The brain is a mysterious thing.
After suffering a concussion, Theresa Amelia turned to art for healing, depicting the shapes that she saw in her mind after her injury.
The result is the beautiful work pictured above – Ocean Agate – that now hangs in a home in Georgetown. It’s mixed media, weighing in at 45 pounds, and features glass and crushed gemstones that glitter in the light, including over 25,000 hand-set mosaic pieces of glass, 20,000 hand-set pieces of tumbled or raw gemstones (Brazilian Aquamarine, Lapis Lazuli, Green Agate, Blue Soapstone, and Green Bloodstone) and over 20,000 ml of poured, custom colored acrylic resin.

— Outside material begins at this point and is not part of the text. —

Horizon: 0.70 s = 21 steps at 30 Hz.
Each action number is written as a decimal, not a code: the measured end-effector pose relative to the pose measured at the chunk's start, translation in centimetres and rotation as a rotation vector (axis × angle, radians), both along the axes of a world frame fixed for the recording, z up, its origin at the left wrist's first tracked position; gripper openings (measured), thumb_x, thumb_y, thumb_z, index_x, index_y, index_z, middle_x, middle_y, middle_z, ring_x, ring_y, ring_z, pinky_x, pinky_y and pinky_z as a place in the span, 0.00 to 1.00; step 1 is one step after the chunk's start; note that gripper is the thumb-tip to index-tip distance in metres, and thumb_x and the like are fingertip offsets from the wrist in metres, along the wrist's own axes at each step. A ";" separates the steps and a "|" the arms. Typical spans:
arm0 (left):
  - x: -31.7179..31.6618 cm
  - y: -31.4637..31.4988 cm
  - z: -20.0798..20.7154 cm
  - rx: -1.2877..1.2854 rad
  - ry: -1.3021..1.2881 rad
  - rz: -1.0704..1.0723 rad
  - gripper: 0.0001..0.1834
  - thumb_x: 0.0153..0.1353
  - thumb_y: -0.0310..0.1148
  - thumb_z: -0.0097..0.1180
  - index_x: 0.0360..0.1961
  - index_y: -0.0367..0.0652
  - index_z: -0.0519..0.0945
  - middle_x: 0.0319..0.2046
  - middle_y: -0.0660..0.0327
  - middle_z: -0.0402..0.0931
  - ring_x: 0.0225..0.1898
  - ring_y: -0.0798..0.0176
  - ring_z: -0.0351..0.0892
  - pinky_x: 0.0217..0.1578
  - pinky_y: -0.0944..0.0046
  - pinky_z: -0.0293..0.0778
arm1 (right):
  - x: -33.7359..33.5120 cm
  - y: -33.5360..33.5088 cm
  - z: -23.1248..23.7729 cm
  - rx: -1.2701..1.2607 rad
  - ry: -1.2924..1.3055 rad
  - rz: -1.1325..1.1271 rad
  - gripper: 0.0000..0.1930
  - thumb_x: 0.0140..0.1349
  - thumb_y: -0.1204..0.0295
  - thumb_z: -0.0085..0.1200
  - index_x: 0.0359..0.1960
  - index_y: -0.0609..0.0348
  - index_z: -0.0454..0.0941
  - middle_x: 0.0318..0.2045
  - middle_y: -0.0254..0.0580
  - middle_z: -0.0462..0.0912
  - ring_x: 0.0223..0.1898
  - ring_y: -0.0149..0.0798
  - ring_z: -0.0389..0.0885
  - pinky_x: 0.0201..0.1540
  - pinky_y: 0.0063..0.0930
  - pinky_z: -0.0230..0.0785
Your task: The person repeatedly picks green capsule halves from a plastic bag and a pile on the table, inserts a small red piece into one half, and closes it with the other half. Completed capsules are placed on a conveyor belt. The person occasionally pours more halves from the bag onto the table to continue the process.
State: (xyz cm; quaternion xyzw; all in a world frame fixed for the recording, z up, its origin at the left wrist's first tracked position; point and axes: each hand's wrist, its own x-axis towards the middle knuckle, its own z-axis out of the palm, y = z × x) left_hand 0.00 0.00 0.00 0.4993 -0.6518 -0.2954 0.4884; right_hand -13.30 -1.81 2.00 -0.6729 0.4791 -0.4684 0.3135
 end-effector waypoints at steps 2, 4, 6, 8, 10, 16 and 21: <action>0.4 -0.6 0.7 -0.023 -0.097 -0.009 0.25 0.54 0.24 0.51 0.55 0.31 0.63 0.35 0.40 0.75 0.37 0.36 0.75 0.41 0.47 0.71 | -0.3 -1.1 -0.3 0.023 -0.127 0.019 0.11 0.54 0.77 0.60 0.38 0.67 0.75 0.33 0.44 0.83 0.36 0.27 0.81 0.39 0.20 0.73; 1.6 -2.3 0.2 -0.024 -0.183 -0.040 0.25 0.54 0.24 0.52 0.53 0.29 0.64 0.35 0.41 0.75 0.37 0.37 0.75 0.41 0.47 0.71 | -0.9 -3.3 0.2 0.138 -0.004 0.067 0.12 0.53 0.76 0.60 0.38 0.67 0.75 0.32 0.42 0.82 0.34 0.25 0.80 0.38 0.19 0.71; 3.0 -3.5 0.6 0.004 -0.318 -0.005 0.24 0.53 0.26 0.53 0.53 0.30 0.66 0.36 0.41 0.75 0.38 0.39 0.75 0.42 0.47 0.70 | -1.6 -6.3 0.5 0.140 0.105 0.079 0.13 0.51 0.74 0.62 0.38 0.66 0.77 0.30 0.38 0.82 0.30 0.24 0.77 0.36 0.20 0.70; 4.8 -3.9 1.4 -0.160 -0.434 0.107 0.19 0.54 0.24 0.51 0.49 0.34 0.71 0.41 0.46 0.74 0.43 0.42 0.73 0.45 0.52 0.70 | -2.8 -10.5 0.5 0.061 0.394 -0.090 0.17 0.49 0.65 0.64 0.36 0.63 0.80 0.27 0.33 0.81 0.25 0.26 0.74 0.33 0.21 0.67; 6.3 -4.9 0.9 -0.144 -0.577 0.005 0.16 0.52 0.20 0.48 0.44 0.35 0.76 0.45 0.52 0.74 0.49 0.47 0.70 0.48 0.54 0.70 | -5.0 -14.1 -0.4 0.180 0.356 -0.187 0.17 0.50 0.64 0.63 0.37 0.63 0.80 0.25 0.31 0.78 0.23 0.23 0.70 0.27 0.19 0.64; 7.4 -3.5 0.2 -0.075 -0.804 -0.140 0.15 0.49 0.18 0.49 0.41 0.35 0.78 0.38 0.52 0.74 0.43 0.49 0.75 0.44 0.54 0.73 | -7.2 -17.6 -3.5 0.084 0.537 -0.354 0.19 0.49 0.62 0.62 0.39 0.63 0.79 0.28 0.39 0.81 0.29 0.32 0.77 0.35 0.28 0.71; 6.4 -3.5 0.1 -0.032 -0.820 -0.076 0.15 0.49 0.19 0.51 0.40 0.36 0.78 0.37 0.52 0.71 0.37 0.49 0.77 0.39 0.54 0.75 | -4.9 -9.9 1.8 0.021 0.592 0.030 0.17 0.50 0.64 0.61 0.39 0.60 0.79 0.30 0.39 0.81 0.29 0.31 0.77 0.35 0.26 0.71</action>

Theresa was not an artist before her traumatic brain injury. While she did have a visual sense, from her experience as a photographer, to develop the skills, focus and vision to produce a work of art like Ocean Agate is an almost unexplainable leap. She spent more than 240 hours in its creation.
The injury changed her, producing innumerable negative consequences (like memory loss) but a few positive changes, as precious and as rare as the stones used in Ocean Agate. In addition to her newfound artistic ability, she now empathizes with people in a way that she never had before, feeling what they feel just by looking at them. Maybe this is due to her realization of the fragility of our consciousness or maybe the injury unlocked a part of her brain that we no longer use, this kind of empathy unsuitable for our busy, complicated societies.
Art provides consolation and a way to work through difficult times. Art therapy is used to help veterans returning from combat – traumatic brain injury is a “signature injury” from our endless wars.
And in some cases, brain injuries can lead to extraordinary art.
Thankfully, I’ve never had a concussion. But I’ve seen friends after it’s happened. They are truly not themselves, not knowing where they are or their own name. Experiences like that teach you that our identities are thin and flimsy things, held together by a few membranes in our heads.